Фиске оглянулся. На него смотрел агент Маккенна.
– Маккенна, я всерьез рассматриваю вариант подать на вас в суд, так что проваливайте к дьяволу.
– Я лишь делаю свою работу. И в данный момент хочу знать, где вы находились во время убийства вашего брата.
Фиске допил вино и посмотрел в широкое окно.
– А вы ничего не забыли?
– О чем вы?
– Время смерти еще не установлено.
– Вы не в курсе последних новостей.
– Неужели? – удивился Фиске.
– Он убит между тремя и четырьмя часами утра субботы. Где вы были в это время?
– Я подозреваемый?
– Если и когда вы станете подозреваемым, я вам сразу сообщу.
– В субботу я работал в своем офисе в Ричмонде до четырех утра. А теперь вы спросите, кто это может подтвердить, верно?
– А кто-то может?
– Нет. Но около десяти я был в «Лондромете»
[25].
– От Ричмонда всего два часа езды до Вашингтона. Времени вполне достаточно.
– Значит, ваша теория состоит в том, что я доехал до Вашингтона, хладнокровно убил брата, выбросил его тело в районе, густо населенном черными, вернулся в Ричмонд и отправился стирать нижнее белье. И какой у меня мотив?
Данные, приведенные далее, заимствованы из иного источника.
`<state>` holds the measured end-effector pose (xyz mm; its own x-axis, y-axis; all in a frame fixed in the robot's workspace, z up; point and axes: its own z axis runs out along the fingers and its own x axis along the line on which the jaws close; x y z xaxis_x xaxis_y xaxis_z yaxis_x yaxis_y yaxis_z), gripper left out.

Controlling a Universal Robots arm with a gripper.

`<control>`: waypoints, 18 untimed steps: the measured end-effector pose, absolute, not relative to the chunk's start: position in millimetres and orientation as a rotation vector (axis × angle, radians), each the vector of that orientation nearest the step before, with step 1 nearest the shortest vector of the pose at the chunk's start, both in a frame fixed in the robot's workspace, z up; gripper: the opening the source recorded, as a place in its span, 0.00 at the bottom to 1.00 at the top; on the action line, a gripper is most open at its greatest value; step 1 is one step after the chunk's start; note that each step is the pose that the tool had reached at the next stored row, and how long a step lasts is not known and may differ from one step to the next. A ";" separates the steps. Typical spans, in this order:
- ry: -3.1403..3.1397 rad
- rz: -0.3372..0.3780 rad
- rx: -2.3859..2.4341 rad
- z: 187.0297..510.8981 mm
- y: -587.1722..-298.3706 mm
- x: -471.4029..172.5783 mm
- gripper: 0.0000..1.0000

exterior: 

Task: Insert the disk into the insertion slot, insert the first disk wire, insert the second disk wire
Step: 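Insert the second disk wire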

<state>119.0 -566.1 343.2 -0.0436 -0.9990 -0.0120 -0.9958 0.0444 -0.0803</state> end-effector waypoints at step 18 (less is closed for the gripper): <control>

Но как только Фиске произнес последнее предложение, он буквально задохнулся. У него имелся превосходный мотив: страховка в пятьсот тысяч долларов. Дерьмо!
– Мотив может проясниться позднее. У вас нет алиби, значит, была возможность совершить убийство.
– А потом я убил Райта? Вы сами говорили судьям, что оба убийства связаны между собой. Или вы про это уже забыли? Только вот на второе убийство у меня алиби есть.
– Если я что-то сказал, из этого еще не следует, что так и есть.
– Завораживает… Вы используете такую же философию и во время перекрестного допроса?
– Я обнаружил, что во время расследования далеко не всегда правильно раскрывать все карты. Убийства могут оказаться совершенно не связанными, из чего следует, что ваше алиби на время гибели Райта не имеет ни малейшего значения.
Пока Джон смотрел вслед уходящему фэбээровцу, у него появилось очень неприятное ощущение. Даже Маккенна не может быть настолько глуп, чтобы попытаться повесить на него убийство брата. Но Джон тут же ответил на этот вопрос: ручеек информации, поступавшей к нему от Чандлера, пересох.